Recently I saw a recipe for some stuffed shrimp wrapped in bacon. I want to try this weekend but it says to place the shrimp directly on the rack.  I hate the idea of the juice and all dripping down and all inside my smoker (Bradleys electric smoker).  Can I place then in a aluminum pan or should I keep them on the rack and simply place a pan one rack down to catch any juice that comes out?


----------



## forluvofsmoke (Sep 12, 2013)

You can use a separate drip pan underneath the food, but not so close to the food that is causes heat baffling near the food...I like to leave at least one empty grate space above the drip pan. Another option is to line your water pan (wet or dry) with foil before starting your smoke if you won't be defatting the drippings to add back to your food at some point...this keeps the drippings from messing up your water pan and make for quick and easy clean up. With anything you smoke in a pan you will experience less smoke flavor. Some use pans to cook certain dishes which have a lot of liquid, but to do so with solid foods takes away from the benefits of open grate cooking, such as bark development and crisping on the surface without using high heat...especially true with high-fat foods like bacon.

Also, when cooking low and slow, open grate cooking allows fats to render out and drip away, leaving a healthier food when finished.
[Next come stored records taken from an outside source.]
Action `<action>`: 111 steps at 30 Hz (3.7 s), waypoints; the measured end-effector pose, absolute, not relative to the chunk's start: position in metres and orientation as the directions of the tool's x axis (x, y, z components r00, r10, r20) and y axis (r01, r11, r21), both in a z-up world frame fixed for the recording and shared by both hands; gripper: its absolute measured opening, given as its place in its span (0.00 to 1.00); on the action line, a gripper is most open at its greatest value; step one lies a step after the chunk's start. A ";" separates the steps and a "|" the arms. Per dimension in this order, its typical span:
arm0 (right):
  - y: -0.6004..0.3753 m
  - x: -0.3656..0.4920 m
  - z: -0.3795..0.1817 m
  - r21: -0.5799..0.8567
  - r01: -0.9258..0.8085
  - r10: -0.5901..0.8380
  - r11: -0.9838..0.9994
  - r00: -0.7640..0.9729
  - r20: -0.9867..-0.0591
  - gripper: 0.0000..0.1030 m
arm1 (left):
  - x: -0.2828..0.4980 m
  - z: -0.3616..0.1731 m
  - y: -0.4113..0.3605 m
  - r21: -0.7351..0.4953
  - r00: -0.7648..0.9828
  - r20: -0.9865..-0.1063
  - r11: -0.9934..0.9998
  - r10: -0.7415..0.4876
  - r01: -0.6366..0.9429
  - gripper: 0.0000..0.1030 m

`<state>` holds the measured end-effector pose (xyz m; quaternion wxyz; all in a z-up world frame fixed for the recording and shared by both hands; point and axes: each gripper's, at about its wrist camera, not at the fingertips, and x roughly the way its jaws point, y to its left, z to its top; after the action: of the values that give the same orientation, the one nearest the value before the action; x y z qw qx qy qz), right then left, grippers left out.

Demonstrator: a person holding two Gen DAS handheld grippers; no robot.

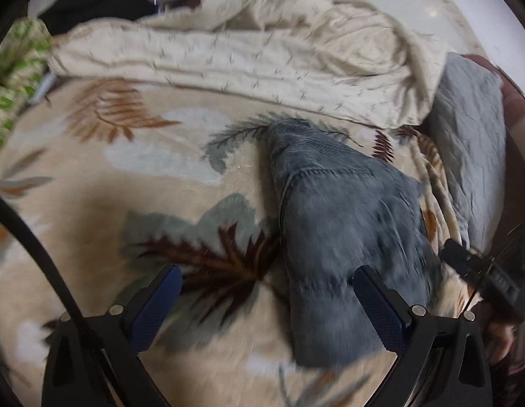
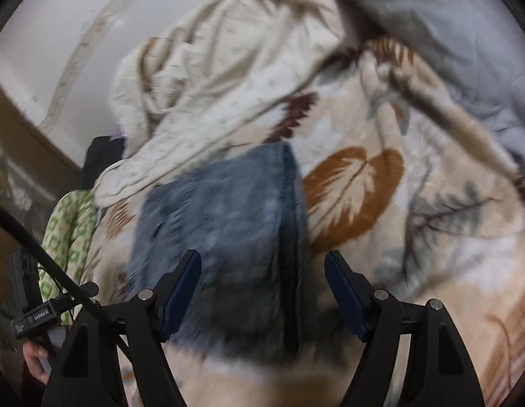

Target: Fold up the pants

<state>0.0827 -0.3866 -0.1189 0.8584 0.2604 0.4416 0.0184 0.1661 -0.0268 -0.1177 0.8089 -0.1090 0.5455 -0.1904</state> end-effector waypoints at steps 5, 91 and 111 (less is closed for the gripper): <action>-0.399 0.118 -0.149 0.486 0.225 0.296 0.844 0.560 -0.774 0.73 | 0.196 -0.145 -0.041 -0.446 0.257 -0.844 0.883 -0.470 0.149 0.99; -0.215 -0.040 0.167 0.321 -0.077 0.216 0.944 0.881 -0.422 0.71 | -0.038 0.142 0.049 0.145 0.868 -0.494 0.980 -0.046 0.135 0.98; -0.140 -0.171 0.112 0.131 -0.003 0.054 0.991 0.922 -0.384 0.73 | -0.168 0.147 0.081 0.115 0.910 -0.415 0.992 0.002 0.051 1.00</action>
<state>-0.1709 -0.1404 0.1120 0.9782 0.0641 0.1971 0.0146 -0.1676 0.0810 0.1472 0.9752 0.0618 0.2121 -0.0127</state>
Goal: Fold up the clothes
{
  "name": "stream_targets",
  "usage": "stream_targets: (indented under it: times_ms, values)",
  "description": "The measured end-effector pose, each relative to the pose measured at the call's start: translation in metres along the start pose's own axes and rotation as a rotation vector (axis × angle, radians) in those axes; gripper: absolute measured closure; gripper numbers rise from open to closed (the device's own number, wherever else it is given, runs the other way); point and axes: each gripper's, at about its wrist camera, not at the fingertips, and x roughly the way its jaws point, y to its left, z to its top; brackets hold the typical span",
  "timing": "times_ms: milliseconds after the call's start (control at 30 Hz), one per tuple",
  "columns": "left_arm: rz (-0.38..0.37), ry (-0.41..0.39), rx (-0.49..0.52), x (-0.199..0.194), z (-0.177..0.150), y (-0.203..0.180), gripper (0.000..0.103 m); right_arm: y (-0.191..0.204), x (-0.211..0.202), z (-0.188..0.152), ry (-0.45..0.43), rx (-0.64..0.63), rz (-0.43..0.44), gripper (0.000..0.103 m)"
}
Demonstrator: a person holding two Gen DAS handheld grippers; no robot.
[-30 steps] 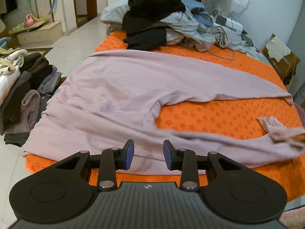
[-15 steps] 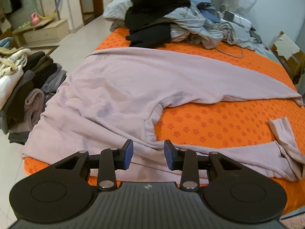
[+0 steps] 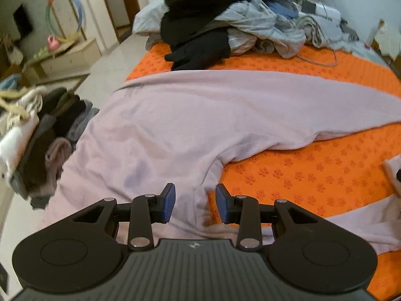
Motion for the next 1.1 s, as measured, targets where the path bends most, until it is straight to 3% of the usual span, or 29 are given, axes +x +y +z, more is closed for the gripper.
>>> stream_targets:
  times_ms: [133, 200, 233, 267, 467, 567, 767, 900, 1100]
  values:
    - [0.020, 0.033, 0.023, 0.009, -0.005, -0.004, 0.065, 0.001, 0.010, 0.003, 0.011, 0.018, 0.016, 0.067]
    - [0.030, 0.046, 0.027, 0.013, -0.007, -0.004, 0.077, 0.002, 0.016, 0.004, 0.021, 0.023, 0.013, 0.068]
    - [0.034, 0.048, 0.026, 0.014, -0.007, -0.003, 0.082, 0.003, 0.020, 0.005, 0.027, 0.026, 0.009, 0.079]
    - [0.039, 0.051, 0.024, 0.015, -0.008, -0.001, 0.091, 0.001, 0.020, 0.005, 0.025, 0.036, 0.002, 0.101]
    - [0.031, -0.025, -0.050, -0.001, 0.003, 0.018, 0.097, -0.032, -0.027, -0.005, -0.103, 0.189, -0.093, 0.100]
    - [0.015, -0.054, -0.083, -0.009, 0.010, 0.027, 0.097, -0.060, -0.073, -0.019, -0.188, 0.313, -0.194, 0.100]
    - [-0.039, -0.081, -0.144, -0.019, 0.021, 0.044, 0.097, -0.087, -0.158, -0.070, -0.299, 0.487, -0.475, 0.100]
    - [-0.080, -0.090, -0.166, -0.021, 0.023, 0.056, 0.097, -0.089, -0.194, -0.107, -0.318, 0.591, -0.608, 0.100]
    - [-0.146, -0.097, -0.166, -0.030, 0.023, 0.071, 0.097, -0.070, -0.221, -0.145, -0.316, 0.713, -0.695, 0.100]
With your bacon wrapped stuffed shrimp, this will also hold true. Foods cooked in rendered fat tend to be very greasy if they cool down much (best served very hot), and if cooked on open grates, your bacon will have the opportunity to crisp up a lot more than if cooked in a pan.

If the stuffing ingredients have cheese or something else which could run out during cooking, then panning it to cook may be your best option, but it's a compromise of sorts at that point.

It really comes down to personal preference and everyone has their reasons for placing food in a pan, using a drip pan or foiling the water pan...just tossing you some food for thought...it's up to you.


Eric


----------



## ps0303 (Sep 14, 2013)

The issue with putting items like what you are going to smoke in a pan is that the underside of the bacon won't get any smoke and will look pale.  What you can do is find a wire rack that will fit inside the pan and then put it inside and then the food in.  This would allow for heat and smoke to get all the way around the food.  You still have a pretty easy clean up then as well. 

I did ABT's a few weeks back in a aluminum pan without a wire rack and had the pale bacon as I mentioned.


----------